It is not enough that in the area of racial equality, that Duke admitted five African-American students or worked through the difficulties of the '60s. It is not enough that we have made tremendous progress with black faculty, staff and students. We cannot congratulate ourselves for these feats and think that is sufficient. It is not enough that Duke attacked race, color, religion and gender discrimination on campus, including recognition and embracement of its LGBT community and extending benefits to same sex couples, or discouraging self segregation on campus.

While we stand here and celebrate the progress we have made, our accomplishments as an institution, and the brave souls who made it possible, we must interpret the historical significance of these and act on what is happening currently in our community, our state, our nation informed by the lessons we've learned. There are always forces to compete with and undo what we have done.

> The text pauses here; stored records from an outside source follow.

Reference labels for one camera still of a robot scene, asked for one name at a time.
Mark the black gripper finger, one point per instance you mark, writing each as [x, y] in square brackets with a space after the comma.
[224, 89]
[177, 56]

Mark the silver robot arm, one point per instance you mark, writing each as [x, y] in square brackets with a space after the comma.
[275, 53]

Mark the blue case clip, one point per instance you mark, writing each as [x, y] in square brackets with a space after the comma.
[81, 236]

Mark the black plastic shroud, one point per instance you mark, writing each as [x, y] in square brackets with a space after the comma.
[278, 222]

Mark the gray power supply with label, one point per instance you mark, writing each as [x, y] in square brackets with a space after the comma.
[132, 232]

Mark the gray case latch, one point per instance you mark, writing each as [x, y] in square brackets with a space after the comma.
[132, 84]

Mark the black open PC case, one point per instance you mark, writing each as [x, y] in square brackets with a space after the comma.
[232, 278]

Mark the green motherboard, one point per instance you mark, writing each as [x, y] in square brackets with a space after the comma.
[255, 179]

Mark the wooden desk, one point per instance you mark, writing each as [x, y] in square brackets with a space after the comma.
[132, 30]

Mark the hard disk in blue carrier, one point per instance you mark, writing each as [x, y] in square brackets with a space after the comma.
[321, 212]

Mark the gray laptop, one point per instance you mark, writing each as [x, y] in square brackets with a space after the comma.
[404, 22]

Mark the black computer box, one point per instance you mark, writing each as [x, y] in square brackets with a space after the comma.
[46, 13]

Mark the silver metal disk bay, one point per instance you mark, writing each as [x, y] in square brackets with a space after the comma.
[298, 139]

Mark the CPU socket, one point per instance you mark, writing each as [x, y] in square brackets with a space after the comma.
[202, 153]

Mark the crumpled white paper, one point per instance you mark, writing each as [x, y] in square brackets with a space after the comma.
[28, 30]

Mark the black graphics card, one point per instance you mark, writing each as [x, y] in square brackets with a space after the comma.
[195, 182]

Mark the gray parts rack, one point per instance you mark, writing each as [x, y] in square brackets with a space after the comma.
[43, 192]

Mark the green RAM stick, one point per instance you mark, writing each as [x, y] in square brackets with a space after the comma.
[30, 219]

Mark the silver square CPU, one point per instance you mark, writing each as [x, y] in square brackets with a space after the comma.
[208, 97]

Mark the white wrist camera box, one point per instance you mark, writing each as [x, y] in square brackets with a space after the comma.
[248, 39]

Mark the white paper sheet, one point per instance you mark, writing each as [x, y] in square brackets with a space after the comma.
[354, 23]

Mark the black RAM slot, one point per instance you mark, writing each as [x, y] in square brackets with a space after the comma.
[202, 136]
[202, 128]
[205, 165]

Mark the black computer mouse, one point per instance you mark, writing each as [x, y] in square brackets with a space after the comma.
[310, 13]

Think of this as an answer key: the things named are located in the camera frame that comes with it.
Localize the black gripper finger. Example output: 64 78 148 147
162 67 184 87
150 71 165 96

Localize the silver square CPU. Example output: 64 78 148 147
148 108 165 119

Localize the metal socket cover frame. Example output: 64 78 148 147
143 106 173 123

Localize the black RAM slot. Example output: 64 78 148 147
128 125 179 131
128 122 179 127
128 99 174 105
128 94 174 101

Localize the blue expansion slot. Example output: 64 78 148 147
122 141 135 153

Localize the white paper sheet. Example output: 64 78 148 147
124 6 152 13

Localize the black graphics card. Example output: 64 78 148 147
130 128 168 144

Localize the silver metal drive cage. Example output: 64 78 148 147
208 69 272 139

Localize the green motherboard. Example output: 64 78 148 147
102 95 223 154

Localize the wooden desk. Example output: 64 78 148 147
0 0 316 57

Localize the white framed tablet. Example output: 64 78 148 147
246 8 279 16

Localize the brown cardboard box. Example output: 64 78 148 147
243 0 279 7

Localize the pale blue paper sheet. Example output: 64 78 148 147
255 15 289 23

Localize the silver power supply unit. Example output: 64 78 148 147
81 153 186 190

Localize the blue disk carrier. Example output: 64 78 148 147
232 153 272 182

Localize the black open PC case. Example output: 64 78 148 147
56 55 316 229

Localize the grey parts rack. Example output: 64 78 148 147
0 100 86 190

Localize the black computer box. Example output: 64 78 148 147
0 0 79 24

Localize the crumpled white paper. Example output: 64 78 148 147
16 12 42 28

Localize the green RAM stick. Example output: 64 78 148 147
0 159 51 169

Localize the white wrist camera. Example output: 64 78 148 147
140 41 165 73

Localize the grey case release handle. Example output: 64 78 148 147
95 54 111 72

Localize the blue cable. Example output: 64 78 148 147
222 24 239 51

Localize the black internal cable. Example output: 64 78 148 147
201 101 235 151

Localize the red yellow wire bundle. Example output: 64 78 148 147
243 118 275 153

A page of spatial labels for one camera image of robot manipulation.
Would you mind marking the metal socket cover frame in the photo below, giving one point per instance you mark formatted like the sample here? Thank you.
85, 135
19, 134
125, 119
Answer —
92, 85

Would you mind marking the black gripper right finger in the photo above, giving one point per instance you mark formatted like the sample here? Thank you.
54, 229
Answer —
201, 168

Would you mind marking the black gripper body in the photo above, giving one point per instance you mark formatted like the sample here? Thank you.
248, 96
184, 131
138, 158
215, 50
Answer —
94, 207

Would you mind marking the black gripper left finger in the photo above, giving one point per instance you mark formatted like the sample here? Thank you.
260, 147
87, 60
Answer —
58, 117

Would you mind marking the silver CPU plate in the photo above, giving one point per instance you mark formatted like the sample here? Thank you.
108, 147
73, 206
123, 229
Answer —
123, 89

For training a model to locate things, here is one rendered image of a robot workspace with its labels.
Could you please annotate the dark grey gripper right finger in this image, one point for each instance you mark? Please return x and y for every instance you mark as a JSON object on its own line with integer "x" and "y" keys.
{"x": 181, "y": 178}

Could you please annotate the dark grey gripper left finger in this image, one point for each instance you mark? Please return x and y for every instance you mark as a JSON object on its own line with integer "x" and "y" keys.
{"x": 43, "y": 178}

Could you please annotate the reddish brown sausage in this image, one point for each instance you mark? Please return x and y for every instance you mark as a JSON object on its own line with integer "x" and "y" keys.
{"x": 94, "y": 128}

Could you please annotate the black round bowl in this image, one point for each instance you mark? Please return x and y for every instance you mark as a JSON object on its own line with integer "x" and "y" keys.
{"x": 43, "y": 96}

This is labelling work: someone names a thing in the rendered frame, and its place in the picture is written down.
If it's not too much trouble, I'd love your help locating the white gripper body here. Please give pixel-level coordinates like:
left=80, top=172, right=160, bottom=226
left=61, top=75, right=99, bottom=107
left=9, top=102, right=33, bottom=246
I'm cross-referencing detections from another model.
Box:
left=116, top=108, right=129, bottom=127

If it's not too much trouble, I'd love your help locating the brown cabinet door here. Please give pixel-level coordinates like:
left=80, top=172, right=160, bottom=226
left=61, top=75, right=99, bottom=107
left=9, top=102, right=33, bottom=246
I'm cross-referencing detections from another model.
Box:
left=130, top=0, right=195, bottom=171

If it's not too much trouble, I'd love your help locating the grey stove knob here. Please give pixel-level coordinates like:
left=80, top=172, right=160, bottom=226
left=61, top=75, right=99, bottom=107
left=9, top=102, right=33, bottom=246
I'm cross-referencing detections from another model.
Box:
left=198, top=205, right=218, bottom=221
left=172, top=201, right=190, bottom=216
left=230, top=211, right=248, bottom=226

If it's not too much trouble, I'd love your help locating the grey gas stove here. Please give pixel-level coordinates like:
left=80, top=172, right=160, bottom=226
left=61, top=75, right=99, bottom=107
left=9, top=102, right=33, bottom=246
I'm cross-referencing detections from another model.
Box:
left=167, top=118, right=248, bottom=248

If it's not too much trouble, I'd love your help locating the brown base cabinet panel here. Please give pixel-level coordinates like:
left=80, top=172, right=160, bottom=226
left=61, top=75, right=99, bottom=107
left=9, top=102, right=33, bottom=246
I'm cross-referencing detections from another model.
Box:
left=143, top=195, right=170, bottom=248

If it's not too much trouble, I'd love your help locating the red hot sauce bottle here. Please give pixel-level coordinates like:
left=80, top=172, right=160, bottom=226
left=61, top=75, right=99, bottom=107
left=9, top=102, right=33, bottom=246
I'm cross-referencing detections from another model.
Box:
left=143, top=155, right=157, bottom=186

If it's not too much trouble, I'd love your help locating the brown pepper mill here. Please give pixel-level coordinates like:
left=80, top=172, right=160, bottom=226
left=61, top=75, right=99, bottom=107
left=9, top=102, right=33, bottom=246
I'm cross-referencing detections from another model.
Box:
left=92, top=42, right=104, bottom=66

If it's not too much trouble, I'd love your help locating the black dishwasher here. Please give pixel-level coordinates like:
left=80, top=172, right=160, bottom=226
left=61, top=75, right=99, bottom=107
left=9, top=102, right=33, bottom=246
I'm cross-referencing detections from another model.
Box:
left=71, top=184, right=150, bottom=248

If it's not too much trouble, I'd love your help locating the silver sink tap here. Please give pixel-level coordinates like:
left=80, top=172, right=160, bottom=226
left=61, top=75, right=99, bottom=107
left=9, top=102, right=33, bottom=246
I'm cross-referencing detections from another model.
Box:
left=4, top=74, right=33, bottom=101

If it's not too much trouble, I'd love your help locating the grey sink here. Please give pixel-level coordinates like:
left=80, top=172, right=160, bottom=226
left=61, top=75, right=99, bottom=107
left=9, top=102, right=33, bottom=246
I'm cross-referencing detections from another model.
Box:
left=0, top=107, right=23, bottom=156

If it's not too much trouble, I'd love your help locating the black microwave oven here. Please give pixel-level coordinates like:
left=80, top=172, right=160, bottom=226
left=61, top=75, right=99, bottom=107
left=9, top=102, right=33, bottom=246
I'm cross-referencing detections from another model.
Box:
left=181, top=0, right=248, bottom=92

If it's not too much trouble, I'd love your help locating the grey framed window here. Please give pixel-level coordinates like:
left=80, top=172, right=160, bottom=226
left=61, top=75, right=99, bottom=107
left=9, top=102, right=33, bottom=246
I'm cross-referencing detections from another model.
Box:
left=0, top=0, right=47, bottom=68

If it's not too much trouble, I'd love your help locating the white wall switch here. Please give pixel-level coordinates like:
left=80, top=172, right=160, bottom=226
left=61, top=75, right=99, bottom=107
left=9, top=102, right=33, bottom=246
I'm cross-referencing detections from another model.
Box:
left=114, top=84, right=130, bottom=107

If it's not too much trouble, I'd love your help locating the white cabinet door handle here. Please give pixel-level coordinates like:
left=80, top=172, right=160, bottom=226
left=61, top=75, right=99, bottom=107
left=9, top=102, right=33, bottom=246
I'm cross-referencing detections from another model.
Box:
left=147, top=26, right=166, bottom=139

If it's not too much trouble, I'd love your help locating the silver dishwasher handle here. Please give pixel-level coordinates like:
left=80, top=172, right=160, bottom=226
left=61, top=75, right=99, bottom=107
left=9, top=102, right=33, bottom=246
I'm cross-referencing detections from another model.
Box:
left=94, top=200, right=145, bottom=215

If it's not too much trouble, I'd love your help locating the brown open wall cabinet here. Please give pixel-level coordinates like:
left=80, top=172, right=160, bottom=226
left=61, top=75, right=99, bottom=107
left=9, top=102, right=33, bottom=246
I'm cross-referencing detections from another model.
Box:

Dr. King reminded us that the moral arc of the universe bends toward justice, but there are folks in high positions in this state and nation whose policies are making that arc longer, making more people suffer, forcing us to refight some of the most important battles of the last 50 years, the right to a wage that supports a family, the right to decent affordable health care, the right to economic opportunity, even the right to vote.

The current assault on the progress we have made together, the attacks on education, the rolling back of the rights of women to make decisions about their own health care, the dismantling of the mechanisms we created long ago to help folks who are struggling to find work or need help feeding their families.

We are at another of those crossroads in our history, in some ways very different from where this campus and this state and this nation were 50 years ago.

It brings to mind something else Dr. John Hope Franklin said-after the disgrace of how our government responded to Hurricane Katrina and the unimaginable human suffering it caused.

He said, "It's not so much Katrina as a phenomenon as it's Katrina as a metaphor for what our society has become. It reflects; it's a mirror of what we've become-super-extraordinarily complacent." Super-extraordinarily complacent. That's not far off from what too many of us had become in recent years, maybe taking our progress for granted, proud of what we achieved, almost oblivious to the forces that wanted to turn back the clock.

You see, here is the thing. The moral arc of the universe does indeed bend toward justice; but it doesn't always bend on its own. That's our job as members of the Duke family, as enlightened and educated citizens and as beneficiaries of the largesse and vision of James B. Duke, the leadership of William Preston Few, Terry Sanford, Keith Brodie, Nan Keohane and Dick Brodhead, and the courage of the five students who came here 50 years ago.

Our job is to make it bend and bend faster!

We cannot know how James B. Duke would assess things today, but I believe we can reasonably speculate. He was a man of his time. But, he was also a visionary and a globalist, who had the foresight to found a great institution that is capable of serving this world. Indeed, in Article Seven of his Indenture of Trust, he recognized that education is next to religion as the greatest civilizing influence and that instructions in history, "especially the lives of the great of the earth" will help develop our resources, increase our wisdom and promote human happiness.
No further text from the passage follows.